**About this task**
Across these entries, report how many lines include the string "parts", with nothing but the number.

**Information shown**
※ ※ ※
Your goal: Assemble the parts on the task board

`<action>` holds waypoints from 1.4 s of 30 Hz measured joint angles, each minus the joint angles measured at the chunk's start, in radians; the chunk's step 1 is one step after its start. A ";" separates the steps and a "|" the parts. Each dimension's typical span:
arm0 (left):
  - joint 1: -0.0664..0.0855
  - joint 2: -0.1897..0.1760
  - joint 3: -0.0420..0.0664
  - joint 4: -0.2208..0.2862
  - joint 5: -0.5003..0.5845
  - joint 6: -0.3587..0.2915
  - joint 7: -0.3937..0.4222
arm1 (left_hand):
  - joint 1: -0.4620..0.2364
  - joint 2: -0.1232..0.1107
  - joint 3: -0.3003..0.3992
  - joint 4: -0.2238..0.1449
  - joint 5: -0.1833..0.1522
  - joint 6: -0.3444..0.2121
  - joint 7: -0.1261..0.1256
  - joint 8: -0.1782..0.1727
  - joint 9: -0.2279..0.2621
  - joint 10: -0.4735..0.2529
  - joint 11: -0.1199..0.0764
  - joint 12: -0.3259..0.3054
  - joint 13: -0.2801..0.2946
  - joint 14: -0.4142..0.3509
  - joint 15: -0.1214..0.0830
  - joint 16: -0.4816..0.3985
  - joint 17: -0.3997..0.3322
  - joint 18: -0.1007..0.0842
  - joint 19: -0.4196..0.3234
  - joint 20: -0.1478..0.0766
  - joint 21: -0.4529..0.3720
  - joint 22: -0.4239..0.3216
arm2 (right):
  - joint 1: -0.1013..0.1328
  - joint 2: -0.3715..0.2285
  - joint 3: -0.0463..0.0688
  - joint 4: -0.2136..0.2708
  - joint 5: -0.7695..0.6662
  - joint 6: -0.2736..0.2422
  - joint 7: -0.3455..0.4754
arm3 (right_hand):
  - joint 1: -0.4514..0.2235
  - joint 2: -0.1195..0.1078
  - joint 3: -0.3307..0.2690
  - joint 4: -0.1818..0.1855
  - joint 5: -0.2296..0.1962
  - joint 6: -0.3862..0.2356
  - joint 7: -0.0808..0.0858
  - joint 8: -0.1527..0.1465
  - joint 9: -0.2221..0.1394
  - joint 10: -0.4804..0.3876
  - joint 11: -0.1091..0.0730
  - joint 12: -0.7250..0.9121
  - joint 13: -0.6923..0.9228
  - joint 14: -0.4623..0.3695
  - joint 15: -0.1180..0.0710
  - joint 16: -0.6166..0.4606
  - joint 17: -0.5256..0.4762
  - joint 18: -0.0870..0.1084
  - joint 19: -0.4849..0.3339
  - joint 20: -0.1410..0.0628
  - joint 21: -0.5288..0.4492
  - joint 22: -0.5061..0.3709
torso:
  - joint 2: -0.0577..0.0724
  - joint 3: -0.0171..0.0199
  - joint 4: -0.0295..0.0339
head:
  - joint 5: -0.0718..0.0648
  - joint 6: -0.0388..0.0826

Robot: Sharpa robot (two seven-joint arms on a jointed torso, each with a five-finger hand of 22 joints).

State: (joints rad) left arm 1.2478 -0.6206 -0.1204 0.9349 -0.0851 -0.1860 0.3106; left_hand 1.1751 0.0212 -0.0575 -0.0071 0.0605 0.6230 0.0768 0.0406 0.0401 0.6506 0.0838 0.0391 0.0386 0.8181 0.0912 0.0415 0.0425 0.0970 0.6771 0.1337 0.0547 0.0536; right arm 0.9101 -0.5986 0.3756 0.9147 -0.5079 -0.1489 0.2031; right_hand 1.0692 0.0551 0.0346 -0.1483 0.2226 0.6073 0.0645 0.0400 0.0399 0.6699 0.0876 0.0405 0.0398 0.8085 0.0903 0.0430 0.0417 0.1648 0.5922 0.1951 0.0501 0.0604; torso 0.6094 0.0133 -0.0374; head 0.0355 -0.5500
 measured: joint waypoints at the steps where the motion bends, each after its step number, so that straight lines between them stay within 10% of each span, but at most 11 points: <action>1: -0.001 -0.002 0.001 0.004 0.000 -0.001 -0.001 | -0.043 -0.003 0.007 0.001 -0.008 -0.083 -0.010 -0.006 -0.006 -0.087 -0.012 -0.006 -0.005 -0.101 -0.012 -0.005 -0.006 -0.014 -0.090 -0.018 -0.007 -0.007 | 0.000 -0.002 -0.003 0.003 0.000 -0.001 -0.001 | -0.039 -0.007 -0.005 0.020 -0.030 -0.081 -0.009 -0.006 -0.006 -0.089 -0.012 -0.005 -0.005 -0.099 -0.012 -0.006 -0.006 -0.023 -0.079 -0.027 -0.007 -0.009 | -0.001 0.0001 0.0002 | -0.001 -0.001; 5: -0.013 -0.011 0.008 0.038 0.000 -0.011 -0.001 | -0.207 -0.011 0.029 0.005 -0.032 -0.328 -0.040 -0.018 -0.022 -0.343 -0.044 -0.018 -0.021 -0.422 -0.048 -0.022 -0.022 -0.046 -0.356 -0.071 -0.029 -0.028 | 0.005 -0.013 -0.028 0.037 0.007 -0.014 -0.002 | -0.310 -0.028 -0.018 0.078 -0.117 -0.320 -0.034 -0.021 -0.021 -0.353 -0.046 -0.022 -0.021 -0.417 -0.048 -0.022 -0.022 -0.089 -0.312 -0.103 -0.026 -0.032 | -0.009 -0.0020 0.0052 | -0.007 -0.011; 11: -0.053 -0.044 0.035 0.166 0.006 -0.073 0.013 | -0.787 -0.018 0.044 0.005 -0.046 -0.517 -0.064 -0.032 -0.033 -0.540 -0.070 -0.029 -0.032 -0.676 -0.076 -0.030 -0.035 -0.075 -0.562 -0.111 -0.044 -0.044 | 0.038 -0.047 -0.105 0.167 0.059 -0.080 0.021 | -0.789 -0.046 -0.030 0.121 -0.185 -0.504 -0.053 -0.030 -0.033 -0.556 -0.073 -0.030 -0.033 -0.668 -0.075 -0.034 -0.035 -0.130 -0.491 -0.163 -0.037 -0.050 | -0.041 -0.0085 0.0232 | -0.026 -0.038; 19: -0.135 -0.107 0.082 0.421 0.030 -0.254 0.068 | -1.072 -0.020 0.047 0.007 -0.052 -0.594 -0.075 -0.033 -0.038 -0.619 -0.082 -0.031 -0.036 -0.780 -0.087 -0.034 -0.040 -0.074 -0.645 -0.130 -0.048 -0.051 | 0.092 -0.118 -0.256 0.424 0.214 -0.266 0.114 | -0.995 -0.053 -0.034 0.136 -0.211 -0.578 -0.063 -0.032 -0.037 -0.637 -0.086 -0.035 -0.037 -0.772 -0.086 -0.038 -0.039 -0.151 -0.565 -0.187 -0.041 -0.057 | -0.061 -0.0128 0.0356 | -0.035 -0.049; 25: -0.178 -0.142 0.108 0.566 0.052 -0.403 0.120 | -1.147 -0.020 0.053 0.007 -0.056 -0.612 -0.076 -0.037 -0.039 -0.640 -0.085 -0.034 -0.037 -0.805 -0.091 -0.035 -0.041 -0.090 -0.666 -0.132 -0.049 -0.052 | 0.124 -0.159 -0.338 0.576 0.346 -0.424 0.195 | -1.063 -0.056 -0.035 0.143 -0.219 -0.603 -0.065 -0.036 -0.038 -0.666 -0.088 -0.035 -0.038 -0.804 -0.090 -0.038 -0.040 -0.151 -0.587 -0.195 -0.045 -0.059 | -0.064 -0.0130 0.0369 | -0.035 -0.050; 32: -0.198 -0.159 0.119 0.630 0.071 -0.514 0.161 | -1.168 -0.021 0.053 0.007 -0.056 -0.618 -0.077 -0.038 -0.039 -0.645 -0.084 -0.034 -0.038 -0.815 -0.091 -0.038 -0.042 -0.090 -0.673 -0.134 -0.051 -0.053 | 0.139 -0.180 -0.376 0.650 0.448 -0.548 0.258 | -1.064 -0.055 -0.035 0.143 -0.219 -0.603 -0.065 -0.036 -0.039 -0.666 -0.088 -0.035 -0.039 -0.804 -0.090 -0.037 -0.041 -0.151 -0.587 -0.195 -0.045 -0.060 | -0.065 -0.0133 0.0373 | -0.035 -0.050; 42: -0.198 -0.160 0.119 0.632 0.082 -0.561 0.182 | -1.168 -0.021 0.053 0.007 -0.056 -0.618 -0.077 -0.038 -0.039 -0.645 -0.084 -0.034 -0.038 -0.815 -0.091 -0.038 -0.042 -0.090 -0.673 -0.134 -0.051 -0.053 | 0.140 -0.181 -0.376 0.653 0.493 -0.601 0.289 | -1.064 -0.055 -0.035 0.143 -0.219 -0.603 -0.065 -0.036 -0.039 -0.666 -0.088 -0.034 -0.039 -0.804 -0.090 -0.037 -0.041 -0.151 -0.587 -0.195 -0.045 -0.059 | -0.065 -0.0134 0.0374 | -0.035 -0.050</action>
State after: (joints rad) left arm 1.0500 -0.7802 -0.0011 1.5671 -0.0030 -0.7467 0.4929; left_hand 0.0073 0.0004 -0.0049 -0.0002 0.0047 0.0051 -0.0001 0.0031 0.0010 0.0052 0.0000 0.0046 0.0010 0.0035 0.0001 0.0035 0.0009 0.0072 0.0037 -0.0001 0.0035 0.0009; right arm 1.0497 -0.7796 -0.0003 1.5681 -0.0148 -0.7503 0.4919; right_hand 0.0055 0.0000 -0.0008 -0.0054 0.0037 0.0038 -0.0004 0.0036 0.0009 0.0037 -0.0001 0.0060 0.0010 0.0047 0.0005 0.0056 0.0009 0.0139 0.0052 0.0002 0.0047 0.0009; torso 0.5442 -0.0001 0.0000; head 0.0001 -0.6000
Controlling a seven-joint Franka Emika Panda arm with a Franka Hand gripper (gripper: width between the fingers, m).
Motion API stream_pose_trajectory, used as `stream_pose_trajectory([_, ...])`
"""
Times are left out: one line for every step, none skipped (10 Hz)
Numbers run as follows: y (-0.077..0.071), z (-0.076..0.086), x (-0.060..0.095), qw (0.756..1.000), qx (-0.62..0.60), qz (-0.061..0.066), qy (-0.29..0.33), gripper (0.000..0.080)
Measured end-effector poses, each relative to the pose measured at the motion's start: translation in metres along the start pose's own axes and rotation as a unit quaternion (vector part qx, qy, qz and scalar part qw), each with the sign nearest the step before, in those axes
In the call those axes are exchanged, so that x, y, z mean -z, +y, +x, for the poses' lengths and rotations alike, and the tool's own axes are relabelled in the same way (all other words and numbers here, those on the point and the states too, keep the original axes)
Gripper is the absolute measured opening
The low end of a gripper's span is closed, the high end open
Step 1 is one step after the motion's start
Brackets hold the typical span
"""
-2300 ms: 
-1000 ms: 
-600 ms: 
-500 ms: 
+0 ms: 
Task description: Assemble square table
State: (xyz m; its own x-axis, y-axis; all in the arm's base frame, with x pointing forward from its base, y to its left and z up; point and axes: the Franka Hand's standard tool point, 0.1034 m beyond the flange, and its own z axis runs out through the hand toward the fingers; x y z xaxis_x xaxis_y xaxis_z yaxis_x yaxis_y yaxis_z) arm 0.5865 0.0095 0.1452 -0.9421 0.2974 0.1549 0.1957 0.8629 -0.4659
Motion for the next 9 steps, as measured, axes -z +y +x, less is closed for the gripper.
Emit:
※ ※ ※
**Output of the exercise**
2